What is being asked =
Pull out every line from the line containing "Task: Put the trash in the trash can" through the end of the material, both ends included, and reproduce it exactly. Keep pictures out.

Dataset extract =

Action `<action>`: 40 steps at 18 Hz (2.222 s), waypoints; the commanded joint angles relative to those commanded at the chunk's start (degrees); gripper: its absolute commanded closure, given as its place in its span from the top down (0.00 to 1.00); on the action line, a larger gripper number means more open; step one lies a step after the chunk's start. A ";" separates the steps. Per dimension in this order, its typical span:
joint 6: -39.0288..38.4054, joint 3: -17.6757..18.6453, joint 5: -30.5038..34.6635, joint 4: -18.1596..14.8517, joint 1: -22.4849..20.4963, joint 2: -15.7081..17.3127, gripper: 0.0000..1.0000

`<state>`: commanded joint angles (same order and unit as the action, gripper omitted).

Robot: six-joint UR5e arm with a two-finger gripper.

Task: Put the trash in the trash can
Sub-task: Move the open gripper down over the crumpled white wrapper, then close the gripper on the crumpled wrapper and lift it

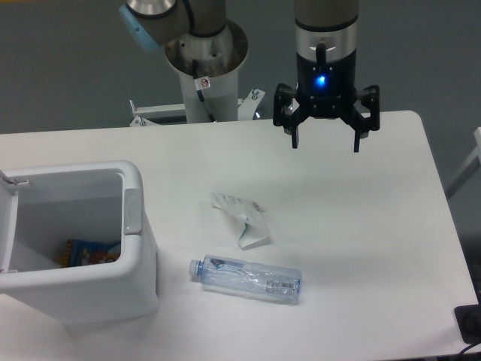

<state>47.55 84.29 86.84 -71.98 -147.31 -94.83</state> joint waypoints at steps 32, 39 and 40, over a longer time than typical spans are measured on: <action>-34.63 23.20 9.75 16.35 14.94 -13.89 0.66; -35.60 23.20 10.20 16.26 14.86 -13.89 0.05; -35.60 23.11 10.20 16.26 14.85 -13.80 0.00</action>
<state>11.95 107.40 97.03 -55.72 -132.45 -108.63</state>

The answer =
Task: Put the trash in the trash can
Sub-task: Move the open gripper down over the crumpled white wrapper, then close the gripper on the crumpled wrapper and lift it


<state>47.55 84.29 86.84 -71.98 -147.31 -94.83</state> joint waypoints at steps 32, 39 and 40, over a longer time than typical spans are measured on: <action>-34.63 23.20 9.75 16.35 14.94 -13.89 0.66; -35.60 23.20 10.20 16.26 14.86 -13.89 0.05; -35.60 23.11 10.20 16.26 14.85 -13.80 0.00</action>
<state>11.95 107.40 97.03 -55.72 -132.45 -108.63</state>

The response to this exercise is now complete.